Even when I am lazing about in the mountains or hanging out with my children in faraway places, people like Kit keep making use of the sunshine and flora of summertime to make welcome-home bouquets like this:

When it was Kit’s birthday I cut some Queen Anne’s Lace at the creek and put the stems in different colors of water. The red and the green had an effect, but the blue did nothing.

Ground morning glory
One of Kim’s hollyhocks

Last and mostest, the Delta Sunflowers! They have passed eight feet tall now, and I can’t get in between the side branches to get an exact measurement. The poor things are like gangly teenagers, growing so fast and lanky that their lower branches snap off and lie down, but so far the sap is getting through by some means and those stems aren’t wilting.

I feel very proud of them when I come home in my car or from a walk, the way their exuberance displays the best of summer and the power of the sunshine.

Turkish Green Beans

Here is the recipe for the green beans I wrote about in my post on vegetable stews. I have seen versions of this recipe that don’t use a pressure cooker, but if you are comfortable with this kind of cooking it’s very convenient, especially when you have a lot and would like to save them. Most ways of preserving green beans end up with a product that I find lacking, but these are quite good after being frozen. Traditionally they are served cold, but we enjoy them at all temperatures. I put my adjustments in parentheses to the original recipe.

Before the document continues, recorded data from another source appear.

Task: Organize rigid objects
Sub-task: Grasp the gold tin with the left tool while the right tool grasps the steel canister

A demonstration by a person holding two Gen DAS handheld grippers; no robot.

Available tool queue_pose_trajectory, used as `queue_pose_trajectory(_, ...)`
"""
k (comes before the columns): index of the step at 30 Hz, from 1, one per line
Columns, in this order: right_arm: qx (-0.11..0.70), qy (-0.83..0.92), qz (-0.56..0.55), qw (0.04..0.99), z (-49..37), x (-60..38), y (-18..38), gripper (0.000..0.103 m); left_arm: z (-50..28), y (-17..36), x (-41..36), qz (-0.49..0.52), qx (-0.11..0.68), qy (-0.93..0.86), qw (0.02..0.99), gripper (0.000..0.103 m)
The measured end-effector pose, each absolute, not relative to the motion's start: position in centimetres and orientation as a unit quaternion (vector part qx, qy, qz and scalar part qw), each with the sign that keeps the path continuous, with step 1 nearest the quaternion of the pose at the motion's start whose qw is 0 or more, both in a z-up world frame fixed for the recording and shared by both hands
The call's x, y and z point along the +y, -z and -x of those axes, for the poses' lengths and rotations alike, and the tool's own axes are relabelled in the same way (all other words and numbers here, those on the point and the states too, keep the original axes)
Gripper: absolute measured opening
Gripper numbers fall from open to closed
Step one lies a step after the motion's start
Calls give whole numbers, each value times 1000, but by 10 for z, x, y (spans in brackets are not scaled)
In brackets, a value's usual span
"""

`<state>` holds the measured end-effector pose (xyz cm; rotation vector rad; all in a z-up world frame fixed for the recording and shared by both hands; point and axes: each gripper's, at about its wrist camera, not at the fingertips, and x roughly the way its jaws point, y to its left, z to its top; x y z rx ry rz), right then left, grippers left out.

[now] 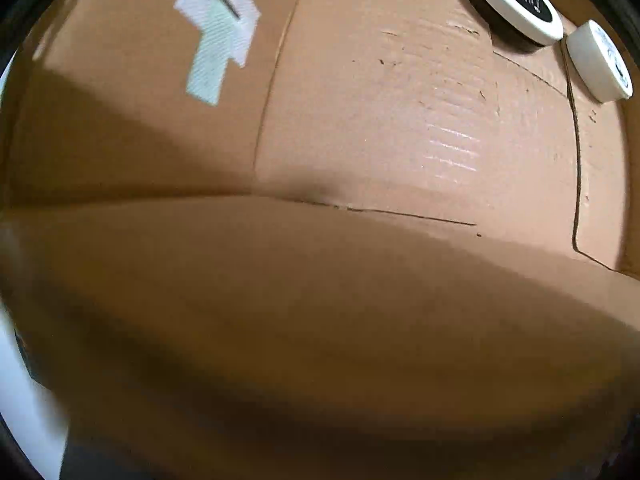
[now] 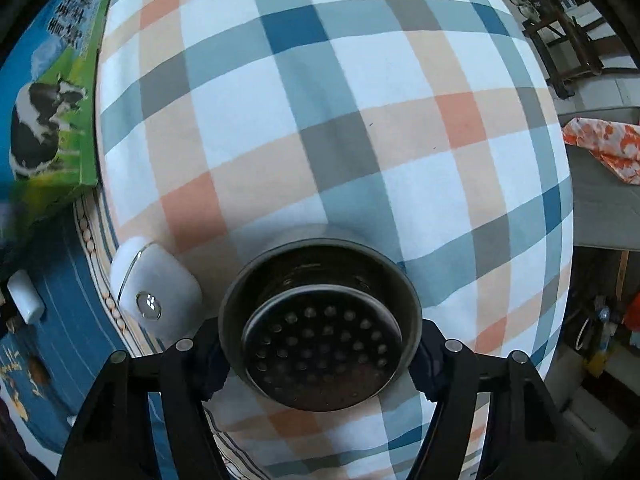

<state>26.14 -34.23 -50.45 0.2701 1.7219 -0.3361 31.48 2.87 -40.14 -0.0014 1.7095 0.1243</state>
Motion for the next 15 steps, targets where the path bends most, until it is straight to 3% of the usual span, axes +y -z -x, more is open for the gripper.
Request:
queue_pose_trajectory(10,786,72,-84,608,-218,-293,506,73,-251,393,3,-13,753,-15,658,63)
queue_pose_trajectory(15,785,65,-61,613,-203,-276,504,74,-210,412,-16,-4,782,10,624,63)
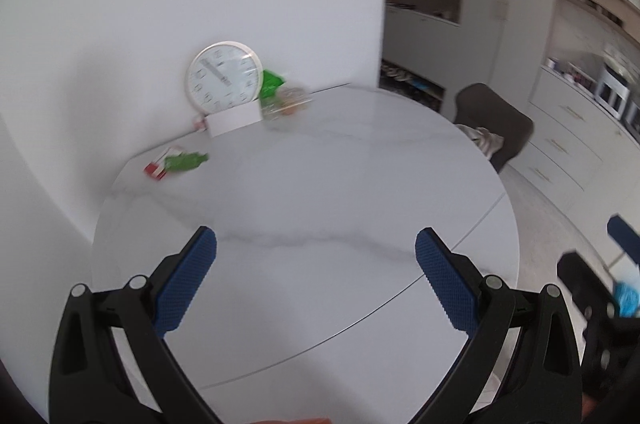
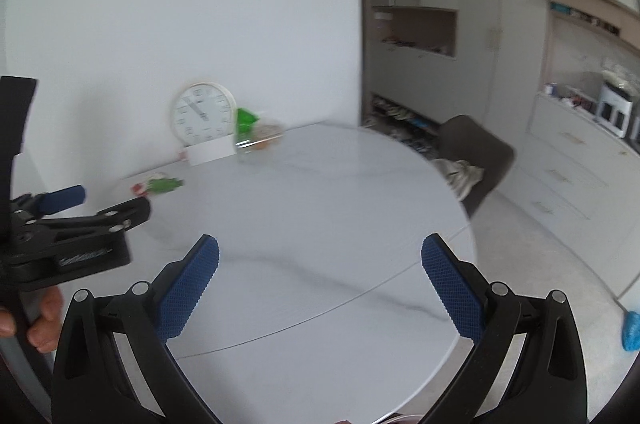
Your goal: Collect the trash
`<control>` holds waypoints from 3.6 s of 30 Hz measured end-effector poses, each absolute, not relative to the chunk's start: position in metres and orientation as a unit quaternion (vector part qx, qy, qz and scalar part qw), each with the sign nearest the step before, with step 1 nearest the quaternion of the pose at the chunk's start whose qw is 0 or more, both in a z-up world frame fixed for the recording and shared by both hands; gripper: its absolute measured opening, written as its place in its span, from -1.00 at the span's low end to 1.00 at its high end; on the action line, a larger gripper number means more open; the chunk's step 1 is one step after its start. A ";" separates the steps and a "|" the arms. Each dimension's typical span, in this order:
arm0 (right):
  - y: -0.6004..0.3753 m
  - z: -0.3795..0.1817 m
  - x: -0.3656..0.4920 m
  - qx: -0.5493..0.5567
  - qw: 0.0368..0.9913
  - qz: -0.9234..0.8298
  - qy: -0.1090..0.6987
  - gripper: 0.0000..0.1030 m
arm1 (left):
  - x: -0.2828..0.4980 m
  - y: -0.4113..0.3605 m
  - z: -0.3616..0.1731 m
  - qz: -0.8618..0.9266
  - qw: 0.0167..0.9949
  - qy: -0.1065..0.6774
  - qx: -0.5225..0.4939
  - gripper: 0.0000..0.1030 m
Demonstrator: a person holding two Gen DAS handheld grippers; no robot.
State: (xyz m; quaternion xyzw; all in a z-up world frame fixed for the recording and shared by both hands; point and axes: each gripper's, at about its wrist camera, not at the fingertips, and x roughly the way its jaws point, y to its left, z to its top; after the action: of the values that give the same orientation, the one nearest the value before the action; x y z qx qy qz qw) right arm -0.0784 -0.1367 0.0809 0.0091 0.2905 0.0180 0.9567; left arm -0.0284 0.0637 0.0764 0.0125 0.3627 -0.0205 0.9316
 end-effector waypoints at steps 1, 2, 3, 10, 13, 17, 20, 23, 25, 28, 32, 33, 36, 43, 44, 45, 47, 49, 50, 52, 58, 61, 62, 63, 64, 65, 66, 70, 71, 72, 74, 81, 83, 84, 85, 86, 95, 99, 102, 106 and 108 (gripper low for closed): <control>-0.134 0.081 -0.082 0.005 0.956 0.027 0.292 0.95 | -0.028 0.068 0.075 -0.012 0.931 0.364 0.008 0.85; -0.128 0.082 -0.082 0.001 0.956 0.032 0.292 0.96 | -0.031 0.069 0.075 -0.005 0.932 0.363 0.008 0.85; -0.125 0.082 -0.082 -0.004 0.956 0.036 0.292 0.96 | -0.031 0.069 0.075 0.001 0.932 0.363 0.009 0.85; -0.128 0.081 -0.078 -0.005 0.955 0.042 0.293 0.96 | -0.035 0.067 0.076 0.013 0.931 0.366 0.007 0.85; -0.128 0.080 -0.073 -0.005 0.954 0.039 0.296 0.96 | -0.032 0.065 0.076 0.012 0.930 0.368 0.008 0.85; -0.126 0.078 -0.072 -0.011 0.955 0.030 0.295 0.96 | -0.026 0.065 0.076 0.010 0.928 0.372 0.009 0.85; -0.127 0.077 -0.069 -0.008 0.954 0.028 0.297 0.96 | -0.022 0.065 0.075 0.008 0.927 0.374 0.009 0.85; -0.128 0.075 -0.066 -0.007 0.954 0.026 0.300 0.96 | -0.019 0.065 0.075 0.005 0.927 0.375 0.008 0.85; -0.127 0.074 -0.064 -0.009 0.953 0.025 0.302 0.96 | -0.018 0.063 0.073 0.004 0.926 0.377 0.009 0.85; -0.126 0.073 -0.062 -0.011 0.953 0.024 0.303 0.96 | -0.016 0.063 0.073 0.003 0.926 0.379 0.010 0.85; -0.127 0.071 -0.060 -0.011 0.952 0.025 0.305 0.96 | -0.015 0.064 0.073 0.004 0.926 0.378 0.008 0.85; -0.127 0.071 -0.060 -0.011 0.952 0.024 0.305 0.96 | -0.015 0.064 0.073 0.005 0.926 0.378 0.008 0.85; -0.127 0.070 -0.059 -0.012 0.951 0.025 0.308 0.96 | -0.014 0.063 0.072 0.009 0.926 0.376 0.007 0.85; -0.128 0.068 -0.058 -0.014 0.950 0.025 0.309 0.96 | -0.013 0.063 0.070 0.004 0.924 0.382 0.004 0.85; -0.128 0.068 -0.058 -0.013 0.951 0.024 0.309 0.96 | -0.012 0.063 0.070 0.004 0.924 0.383 0.005 0.85; -0.128 0.068 -0.059 -0.013 0.951 0.024 0.309 0.96 | -0.012 0.063 0.070 0.004 0.924 0.383 0.005 0.85; -0.129 0.067 -0.060 -0.012 0.951 0.025 0.308 0.96 | -0.012 0.063 0.071 0.004 0.924 0.383 0.004 0.85; -0.130 0.067 -0.061 -0.011 0.951 0.026 0.308 0.96 | -0.012 0.063 0.070 0.004 0.924 0.383 0.005 0.85; -0.130 0.067 -0.062 -0.011 0.951 0.026 0.308 0.96 | -0.012 0.063 0.070 0.004 0.924 0.383 0.005 0.85; -0.130 0.067 -0.062 -0.011 0.951 0.024 0.308 0.96 | -0.012 0.063 0.070 0.004 0.924 0.383 0.005 0.85; -0.131 0.066 -0.062 -0.011 0.950 0.026 0.310 0.96 | -0.013 0.063 0.070 0.004 0.924 0.383 0.006 0.85; -0.131 0.065 -0.062 -0.011 0.950 0.025 0.311 0.96 | -0.014 0.062 0.070 0.005 0.923 0.384 0.005 0.85; -0.131 0.064 -0.063 -0.011 0.950 0.025 0.311 0.96 | -0.014 0.062 0.070 0.005 0.923 0.384 0.004 0.85; -0.131 0.063 -0.063 -0.011 0.950 0.024 0.312 0.96 | -0.014 0.062 0.069 0.004 0.923 0.384 0.004 0.85; -0.131 0.063 -0.063 -0.011 0.950 0.024 0.312 0.96 | -0.015 0.062 0.069 0.003 0.923 0.384 0.004 0.85; -0.131 0.063 -0.063 -0.011 0.950 0.024 0.312 0.96 | -0.015 0.063 0.069 0.003 0.923 0.384 0.004 0.85; -0.131 0.063 -0.063 -0.011 0.950 0.024 0.312 0.96 | -0.015 0.062 0.069 0.003 0.923 0.384 0.004 0.85; -0.131 0.063 -0.062 -0.011 0.949 0.024 0.313 0.96 | -0.015 0.062 0.068 0.003 0.923 0.385 0.004 0.85; -0.131 0.063 -0.062 -0.011 0.949 0.025 0.313 0.96 | -0.015 0.063 0.068 0.003 0.923 0.385 0.004 0.85; -0.131 0.063 -0.062 -0.011 0.949 0.025 0.314 0.96 | -0.015 0.063 0.068 0.003 0.923 0.385 0.003 0.85; -0.131 0.063 -0.062 -0.011 0.949 0.025 0.314 0.96 | -0.015 0.063 0.068 0.003 0.923 0.385 0.004 0.85; -0.131 0.063 -0.062 -0.011 0.949 0.026 0.314 0.96 | -0.015 0.063 0.068 0.002 0.924 0.383 0.007 0.85; -0.131 0.062 -0.062 -0.011 0.949 0.026 0.314 0.96 | -0.015 0.063 0.068 0.002 0.923 0.384 0.006 0.85; -0.131 0.062 -0.062 -0.011 0.949 0.026 0.315 0.96 | -0.015 0.063 0.068 0.002 0.923 0.384 0.006 0.85; -0.131 0.061 -0.062 -0.011 0.949 0.026 0.315 0.96 | -0.014 0.063 0.068 0.002 0.923 0.384 0.007 0.85; -0.131 0.061 -0.062 -0.011 0.948 0.027 0.316 0.96 | -0.014 0.063 0.068 0.002 0.923 0.384 0.007 0.85; -0.132 0.060 -0.061 -0.012 0.948 0.027 0.318 0.96 | -0.014 0.062 0.068 0.001 0.923 0.384 0.007 0.85; -0.132 0.060 -0.061 -0.011 0.948 0.027 0.318 0.96 | -0.013 0.063 0.068 -0.001 0.923 0.384 0.008 0.85; -0.132 0.061 -0.061 -0.012 0.948 0.026 0.318 0.96 | -0.012 0.064 0.067 -0.002 0.923 0.384 0.009 0.85; -0.133 0.060 -0.061 -0.012 0.948 0.027 0.317 0.96 | -0.012 0.064 0.067 -0.002 0.923 0.384 0.009 0.85; -0.134 0.059 -0.061 -0.012 0.948 0.027 0.318 0.96 | -0.012 0.064 0.067 -0.003 0.923 0.385 0.009 0.85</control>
State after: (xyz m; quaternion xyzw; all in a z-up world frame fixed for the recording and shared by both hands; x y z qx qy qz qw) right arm -0.0615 -0.1335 0.0595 -0.0124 0.3175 0.0268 0.9478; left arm -0.0118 0.0641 0.0667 0.0087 0.3849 -0.0032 0.9229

I tried making them with less oil, or with a different type of oil, and the result was mushy beans. But one commenter on my first post (who has a blog dedicated to pressure cooking) said to try pressure-cooking them only four minutes.  I may do that next summer, but this year’s pole beans are about done.

Turkish Green Beans in the Pressure Cooker

2 pounds green beans, trimmed and bisected lengthwise (I didn’t read this carefully and have always cut mine crosswise into 2-3″ lengths.)
1 medium white (I used yellow) onion, chopped
3 garlic cloves, slivered
5-6 Roma tomatoes, peeled and chopped (or 1 16-oz can diced tomatoes)
2 tablespoons tomato paste
1 heaping teaspoon Turkish hot pepper paste (or 1 tablespoon Louisiana hot sauce)
1 to 1 1/2 cups water, divided
1 teaspoon salt
1 teaspoon sugar
1/2 cup olive oil

Place the beans, onion, garlic and tomato in pressure cooker. Dilute the tomato and pepper pastes in 1/2 cup water and pour that over the beans. Add the remaining water, salt, sugar and oil. Cover and cook; once the pot is at full pressure, cook for 18 minutes.

Quick-release the pressure under cold running water or with the quick-release mechanism. Serve chilled (or warm, or room temperature).